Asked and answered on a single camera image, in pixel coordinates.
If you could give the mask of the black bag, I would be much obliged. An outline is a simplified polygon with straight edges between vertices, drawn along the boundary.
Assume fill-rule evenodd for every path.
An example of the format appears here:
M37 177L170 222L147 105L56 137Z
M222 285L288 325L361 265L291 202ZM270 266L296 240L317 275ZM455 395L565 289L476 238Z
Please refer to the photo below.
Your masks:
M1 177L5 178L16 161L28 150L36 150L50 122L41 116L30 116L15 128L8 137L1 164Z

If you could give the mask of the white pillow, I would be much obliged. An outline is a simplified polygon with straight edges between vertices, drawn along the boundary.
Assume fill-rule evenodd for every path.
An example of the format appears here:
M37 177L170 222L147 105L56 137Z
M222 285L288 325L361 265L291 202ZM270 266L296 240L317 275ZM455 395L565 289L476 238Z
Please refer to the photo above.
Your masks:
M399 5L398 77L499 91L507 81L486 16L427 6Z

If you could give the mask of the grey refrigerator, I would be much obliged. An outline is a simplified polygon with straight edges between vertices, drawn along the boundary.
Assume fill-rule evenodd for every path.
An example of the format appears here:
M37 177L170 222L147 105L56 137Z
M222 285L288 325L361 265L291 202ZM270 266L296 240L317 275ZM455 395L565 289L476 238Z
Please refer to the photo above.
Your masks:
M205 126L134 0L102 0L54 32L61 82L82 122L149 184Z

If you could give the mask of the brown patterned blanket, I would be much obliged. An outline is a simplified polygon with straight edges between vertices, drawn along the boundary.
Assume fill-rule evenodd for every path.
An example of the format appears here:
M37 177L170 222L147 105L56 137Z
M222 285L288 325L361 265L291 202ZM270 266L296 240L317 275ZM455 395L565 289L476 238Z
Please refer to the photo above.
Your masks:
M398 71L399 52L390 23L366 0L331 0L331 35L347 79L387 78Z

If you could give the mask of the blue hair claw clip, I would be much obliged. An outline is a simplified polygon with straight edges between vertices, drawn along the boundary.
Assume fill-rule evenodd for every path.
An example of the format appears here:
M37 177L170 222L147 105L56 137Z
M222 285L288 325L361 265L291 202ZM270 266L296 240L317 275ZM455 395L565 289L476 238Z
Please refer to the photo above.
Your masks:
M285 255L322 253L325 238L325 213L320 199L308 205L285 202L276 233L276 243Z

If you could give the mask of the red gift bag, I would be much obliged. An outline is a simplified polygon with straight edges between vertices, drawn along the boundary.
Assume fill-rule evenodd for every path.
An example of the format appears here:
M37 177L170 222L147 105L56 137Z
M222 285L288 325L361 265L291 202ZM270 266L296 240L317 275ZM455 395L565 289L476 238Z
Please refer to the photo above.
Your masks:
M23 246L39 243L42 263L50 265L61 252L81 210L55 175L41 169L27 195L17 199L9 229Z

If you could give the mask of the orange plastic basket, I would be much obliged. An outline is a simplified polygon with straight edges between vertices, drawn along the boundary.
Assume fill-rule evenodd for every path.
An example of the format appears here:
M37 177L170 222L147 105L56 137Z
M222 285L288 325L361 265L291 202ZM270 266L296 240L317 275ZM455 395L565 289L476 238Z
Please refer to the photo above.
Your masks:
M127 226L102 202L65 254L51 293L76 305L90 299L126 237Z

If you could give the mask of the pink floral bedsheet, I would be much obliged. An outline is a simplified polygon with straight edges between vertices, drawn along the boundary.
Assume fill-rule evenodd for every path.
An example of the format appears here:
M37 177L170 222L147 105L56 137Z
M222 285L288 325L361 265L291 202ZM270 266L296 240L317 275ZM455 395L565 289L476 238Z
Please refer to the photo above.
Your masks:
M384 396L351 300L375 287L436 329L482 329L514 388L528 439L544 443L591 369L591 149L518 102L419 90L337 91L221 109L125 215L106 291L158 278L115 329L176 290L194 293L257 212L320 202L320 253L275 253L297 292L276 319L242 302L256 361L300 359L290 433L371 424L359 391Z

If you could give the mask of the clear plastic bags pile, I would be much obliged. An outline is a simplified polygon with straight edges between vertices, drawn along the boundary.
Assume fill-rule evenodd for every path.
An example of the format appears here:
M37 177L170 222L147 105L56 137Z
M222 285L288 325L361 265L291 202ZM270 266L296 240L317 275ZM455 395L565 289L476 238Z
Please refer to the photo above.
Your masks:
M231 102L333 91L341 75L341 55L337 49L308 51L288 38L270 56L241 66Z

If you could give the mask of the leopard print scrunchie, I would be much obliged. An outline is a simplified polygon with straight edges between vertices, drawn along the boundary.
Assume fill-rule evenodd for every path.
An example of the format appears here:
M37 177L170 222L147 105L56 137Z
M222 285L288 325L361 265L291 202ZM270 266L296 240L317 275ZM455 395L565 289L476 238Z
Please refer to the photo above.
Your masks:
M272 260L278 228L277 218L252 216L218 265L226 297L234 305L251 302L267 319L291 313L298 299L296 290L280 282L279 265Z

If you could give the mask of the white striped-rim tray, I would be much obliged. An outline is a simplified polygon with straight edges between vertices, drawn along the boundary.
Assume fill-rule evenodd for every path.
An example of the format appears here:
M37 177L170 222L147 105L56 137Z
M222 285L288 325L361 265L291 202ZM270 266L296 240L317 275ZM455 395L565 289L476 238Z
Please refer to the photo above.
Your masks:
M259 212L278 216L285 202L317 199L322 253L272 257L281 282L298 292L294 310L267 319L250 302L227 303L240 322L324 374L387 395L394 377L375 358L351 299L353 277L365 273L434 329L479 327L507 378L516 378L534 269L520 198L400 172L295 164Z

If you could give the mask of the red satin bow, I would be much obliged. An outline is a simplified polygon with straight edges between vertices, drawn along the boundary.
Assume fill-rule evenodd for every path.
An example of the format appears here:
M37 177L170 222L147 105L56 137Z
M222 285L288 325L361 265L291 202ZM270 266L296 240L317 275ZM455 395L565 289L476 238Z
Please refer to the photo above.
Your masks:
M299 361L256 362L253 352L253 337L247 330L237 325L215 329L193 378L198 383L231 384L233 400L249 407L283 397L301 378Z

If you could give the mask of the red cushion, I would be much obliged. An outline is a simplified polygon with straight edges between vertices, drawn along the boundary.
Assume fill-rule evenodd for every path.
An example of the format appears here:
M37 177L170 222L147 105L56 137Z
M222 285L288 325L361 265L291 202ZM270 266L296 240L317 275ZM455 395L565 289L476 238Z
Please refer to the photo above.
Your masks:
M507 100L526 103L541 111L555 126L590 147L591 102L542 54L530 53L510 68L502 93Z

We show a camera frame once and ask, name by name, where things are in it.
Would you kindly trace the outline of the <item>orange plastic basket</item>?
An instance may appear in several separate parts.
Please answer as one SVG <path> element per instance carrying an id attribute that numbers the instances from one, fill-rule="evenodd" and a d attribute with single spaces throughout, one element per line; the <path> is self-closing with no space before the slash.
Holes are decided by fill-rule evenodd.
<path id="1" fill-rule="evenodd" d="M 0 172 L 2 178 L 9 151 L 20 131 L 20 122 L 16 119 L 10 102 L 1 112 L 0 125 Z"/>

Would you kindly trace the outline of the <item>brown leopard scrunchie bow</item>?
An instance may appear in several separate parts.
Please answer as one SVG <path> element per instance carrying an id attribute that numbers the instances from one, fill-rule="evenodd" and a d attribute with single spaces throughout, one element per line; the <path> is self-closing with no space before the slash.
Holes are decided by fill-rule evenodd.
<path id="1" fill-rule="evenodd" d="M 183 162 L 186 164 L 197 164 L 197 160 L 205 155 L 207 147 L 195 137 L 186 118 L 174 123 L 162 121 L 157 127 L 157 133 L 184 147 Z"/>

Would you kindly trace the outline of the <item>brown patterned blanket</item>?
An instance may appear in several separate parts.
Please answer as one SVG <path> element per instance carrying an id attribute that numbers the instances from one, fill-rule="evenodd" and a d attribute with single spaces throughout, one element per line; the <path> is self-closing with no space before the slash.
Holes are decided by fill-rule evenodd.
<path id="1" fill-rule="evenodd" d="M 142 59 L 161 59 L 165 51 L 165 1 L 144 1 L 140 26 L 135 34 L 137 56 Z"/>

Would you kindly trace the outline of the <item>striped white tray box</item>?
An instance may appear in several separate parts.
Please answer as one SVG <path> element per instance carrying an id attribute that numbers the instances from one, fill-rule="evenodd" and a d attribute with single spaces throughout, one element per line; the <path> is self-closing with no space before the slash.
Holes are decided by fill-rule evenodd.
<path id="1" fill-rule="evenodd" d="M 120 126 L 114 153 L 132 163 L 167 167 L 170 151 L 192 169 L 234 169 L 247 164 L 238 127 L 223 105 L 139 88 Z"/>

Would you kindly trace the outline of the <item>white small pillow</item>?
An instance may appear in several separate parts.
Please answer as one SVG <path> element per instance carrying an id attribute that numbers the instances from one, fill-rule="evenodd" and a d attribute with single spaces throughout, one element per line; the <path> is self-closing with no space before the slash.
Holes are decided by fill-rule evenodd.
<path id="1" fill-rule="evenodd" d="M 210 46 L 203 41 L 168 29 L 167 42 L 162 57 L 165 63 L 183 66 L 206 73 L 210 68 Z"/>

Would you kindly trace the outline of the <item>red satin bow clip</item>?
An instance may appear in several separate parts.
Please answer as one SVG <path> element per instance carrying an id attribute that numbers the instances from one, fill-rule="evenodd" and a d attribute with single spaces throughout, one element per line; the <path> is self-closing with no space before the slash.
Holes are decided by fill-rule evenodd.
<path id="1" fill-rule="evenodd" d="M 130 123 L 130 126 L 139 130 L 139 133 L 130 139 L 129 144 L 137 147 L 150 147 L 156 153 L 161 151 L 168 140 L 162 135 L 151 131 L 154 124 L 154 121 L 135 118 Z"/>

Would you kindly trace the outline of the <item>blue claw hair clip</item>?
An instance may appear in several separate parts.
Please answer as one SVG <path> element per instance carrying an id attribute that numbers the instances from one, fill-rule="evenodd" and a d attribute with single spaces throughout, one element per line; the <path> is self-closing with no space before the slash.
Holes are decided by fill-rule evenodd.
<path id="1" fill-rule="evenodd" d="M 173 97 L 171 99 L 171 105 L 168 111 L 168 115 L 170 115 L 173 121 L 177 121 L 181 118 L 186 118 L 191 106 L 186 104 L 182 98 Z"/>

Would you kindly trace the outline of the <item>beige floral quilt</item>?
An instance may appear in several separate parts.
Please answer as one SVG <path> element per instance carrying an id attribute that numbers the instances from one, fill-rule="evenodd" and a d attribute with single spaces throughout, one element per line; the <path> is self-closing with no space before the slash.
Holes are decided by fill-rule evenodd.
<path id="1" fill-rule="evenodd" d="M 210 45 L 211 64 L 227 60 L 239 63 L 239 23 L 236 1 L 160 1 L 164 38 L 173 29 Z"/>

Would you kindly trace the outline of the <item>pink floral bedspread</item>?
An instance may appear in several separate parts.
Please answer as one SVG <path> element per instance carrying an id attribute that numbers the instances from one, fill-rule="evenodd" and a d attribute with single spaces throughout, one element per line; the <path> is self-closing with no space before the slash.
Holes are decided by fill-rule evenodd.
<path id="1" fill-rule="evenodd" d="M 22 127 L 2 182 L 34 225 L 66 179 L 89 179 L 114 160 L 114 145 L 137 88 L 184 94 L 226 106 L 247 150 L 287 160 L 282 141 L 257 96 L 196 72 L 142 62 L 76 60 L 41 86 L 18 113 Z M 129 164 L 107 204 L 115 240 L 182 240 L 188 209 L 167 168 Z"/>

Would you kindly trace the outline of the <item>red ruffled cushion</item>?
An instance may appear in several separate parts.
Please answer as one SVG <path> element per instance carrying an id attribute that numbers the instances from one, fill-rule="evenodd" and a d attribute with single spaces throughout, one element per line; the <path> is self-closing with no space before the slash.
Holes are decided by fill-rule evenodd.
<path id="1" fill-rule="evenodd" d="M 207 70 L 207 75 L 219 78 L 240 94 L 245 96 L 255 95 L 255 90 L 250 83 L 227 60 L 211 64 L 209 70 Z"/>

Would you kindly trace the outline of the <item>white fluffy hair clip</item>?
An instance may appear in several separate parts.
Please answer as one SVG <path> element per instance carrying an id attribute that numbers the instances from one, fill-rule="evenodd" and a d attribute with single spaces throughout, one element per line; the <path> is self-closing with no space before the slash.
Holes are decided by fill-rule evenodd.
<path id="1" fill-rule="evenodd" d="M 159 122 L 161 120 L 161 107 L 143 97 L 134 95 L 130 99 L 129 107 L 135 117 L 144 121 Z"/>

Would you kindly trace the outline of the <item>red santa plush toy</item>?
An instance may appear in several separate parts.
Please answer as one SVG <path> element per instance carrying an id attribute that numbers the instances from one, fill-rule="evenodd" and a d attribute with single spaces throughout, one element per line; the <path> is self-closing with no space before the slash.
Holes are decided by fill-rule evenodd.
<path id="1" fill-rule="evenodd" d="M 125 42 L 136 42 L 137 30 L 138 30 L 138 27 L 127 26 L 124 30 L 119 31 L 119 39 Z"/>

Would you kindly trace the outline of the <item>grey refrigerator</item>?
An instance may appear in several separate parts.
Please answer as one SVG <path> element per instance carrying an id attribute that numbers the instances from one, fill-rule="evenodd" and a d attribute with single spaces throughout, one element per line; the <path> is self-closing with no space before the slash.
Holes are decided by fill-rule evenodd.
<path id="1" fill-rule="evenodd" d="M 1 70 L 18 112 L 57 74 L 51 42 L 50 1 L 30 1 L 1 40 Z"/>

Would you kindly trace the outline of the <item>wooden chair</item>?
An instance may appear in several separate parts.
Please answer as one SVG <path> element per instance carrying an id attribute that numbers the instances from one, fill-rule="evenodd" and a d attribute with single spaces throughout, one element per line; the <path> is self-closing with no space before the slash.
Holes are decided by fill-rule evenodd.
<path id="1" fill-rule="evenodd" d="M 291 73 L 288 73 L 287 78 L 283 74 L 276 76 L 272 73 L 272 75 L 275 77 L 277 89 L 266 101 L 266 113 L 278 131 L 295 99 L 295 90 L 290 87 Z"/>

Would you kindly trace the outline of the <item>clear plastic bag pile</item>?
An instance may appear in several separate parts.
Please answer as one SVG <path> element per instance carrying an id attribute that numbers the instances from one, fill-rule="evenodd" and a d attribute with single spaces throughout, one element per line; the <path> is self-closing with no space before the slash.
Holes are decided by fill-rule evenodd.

+ + + + + + +

Task goal: How many lines in the records above contain the word "plastic"? Reply with the number and nothing more.

Result of the exercise: 4